Selanjutnya aku lebih memilih solat di apartemen, karena jarak tempuh ke Kampung Jawa yang cukup jauh. Selain itu alasan keamanan bagi pendatang juga menjadi latar belakang mengapa aku dan teman-teman lebih memilih solat di apartemen. 

Sedikit info, kami di Dili kemana-mana diwajibkan naik mobil. Jadi harus berusaha cari tebengan teman yang punya mobil. Kalau pun naik taksi sebisa mungkin berombongan dan siang hari saja. Karena saat itu santer penculikan warga pendatang oleh driver taksi, OMG! Saat kami tinggal di Dili pun ada 2 kejadian pembunuhan acak, biasanya karena pengaruh minuman keras. Satu di dekat area apartemen kami dan dan satu di dekat area kantor. Jadi suasana malam agak mencekam.

Meskipun jarak yang lumayan jauh, adzan dari masjid-masjid tersebut masih terdengar lho sampai apartemen. Sehingga kalau tiba waktu sahur atau waktu solat kami tetap dapat mengggunakan adzan masjid sebagai rujukan.

9 hari sebelum Lebaran kami sudah izin cuti sehingga tidak menuntaskan Bulan Ramadhan di Dili. Tapi pengalaman Ramadan di Dili tidak pernah terlupakan. Pengalaman bagaimana menjadi minoritas dan bertoleransi dengan penganut agama lainnya serta menghormati kondisi di sekitar kita. 
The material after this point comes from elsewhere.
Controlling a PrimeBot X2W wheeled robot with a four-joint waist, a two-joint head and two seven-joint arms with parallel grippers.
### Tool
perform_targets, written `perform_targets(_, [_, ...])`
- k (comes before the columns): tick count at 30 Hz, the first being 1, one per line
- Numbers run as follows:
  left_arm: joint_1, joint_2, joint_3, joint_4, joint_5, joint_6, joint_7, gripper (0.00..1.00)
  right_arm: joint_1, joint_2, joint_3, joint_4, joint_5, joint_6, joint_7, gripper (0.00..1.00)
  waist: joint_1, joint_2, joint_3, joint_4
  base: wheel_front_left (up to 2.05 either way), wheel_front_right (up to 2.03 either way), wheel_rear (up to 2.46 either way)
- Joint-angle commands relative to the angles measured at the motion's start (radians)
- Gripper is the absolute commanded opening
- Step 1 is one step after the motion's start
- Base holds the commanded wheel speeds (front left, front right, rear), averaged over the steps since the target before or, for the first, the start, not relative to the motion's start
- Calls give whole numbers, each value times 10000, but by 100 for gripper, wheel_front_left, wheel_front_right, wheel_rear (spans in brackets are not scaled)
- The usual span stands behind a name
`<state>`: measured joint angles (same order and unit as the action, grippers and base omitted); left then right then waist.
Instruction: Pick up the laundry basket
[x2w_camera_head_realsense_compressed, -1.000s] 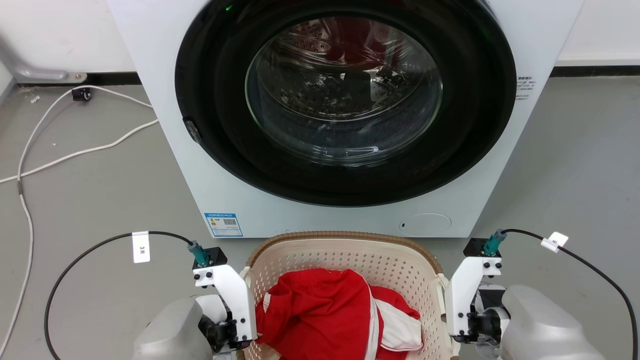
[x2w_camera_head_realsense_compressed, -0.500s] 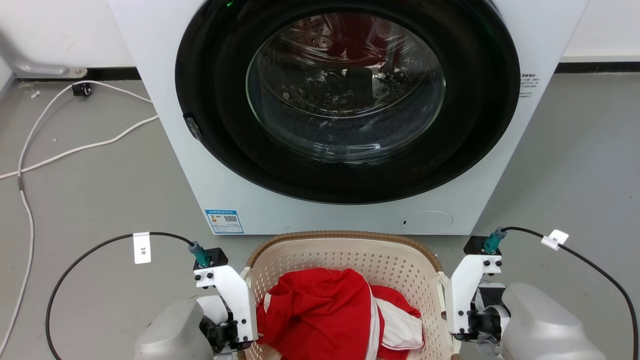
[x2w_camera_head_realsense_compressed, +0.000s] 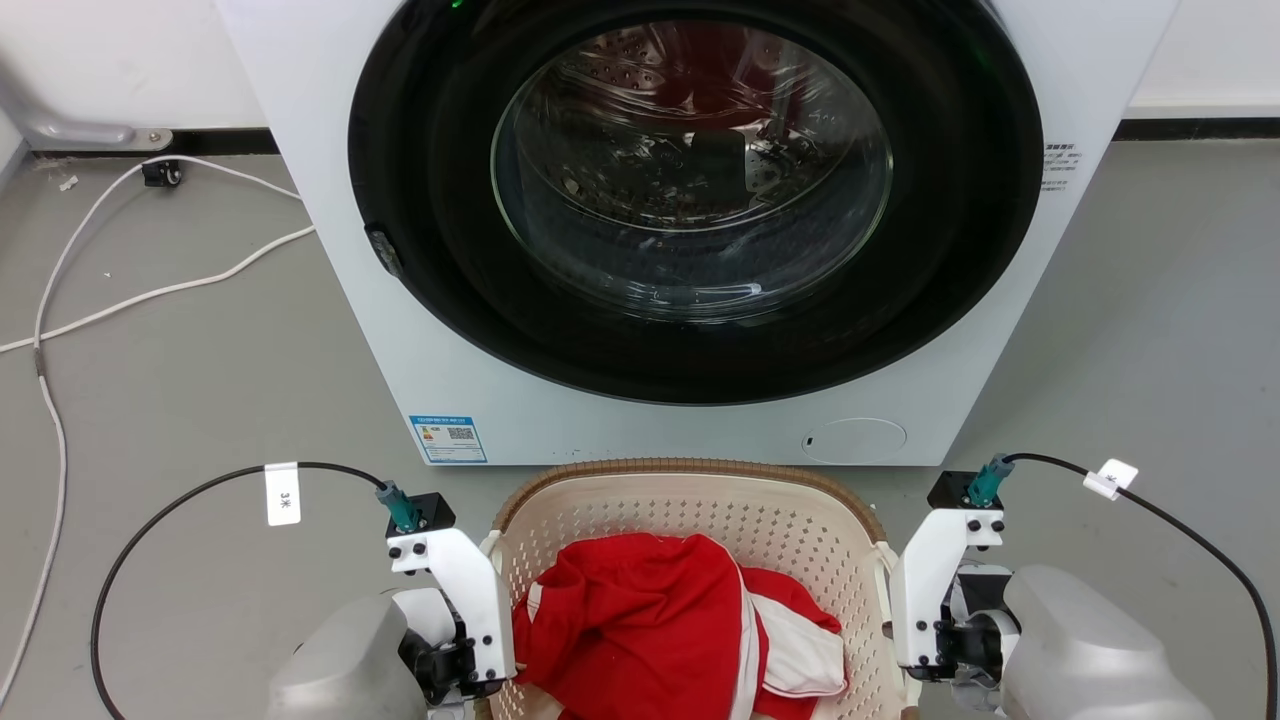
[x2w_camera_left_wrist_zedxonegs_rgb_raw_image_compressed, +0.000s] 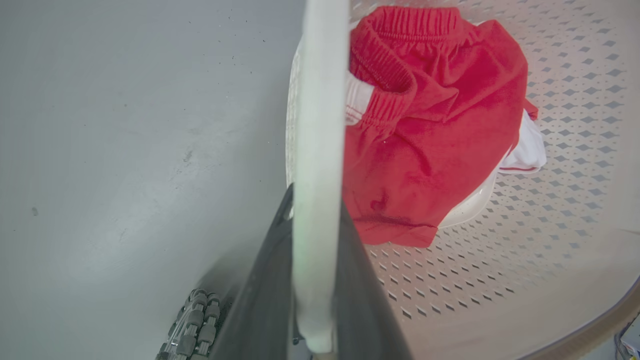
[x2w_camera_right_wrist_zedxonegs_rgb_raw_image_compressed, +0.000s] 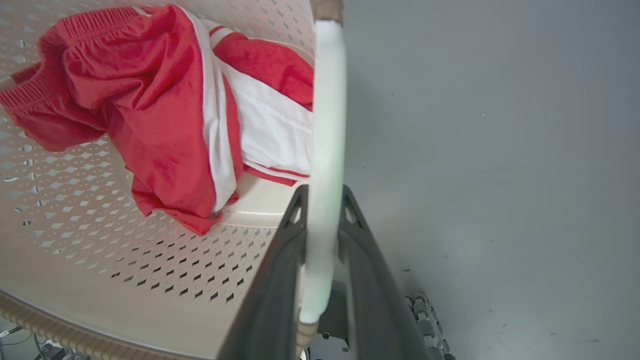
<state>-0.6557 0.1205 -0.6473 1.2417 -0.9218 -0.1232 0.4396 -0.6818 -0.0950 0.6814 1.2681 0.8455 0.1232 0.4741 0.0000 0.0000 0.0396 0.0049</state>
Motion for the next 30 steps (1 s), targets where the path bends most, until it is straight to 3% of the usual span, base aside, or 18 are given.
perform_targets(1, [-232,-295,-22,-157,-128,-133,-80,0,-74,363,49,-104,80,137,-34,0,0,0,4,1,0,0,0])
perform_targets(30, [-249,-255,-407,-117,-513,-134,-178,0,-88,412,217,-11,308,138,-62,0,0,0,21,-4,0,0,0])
Aku berterima kasih sekali kepada Telkom atas pengalaman bekerja dalam Program Global Talent di Timor Leste yang mungkin akan menjadi pengalaman sekali dalam seumur hidupku. Jika bukan karena ditugaskan oleh Telkom untuk mendukung program International Expansion-nya, aku tidak akan merasakan pengalaman berharga seperti yang kuceritakan di atas.

Sebagai penutup ceritaku, aku ingat betul petuah pamanku, katanya ada dalil dalam agama Islam yang mengatakan bahwa kalau berpuasa Ramadan di negeri yang umat Muslimnya minoritas dan kita berdoa atau beribadah, pahalanya lebih berlipat. Yah walaupun belum sempat mencari kebenaran dalil tersebut. Tapi aku benar-benar memanfaatkan waktu di sana untuk memanjatkan doa rahasiaku. Apa isi doaku? Namanya juga doa rahasia, nggak seru dong kalau dikasih tahu. Tapi, puji syukur pada Tuhan, doaku tersebut tak lama ternyata dikabulkan.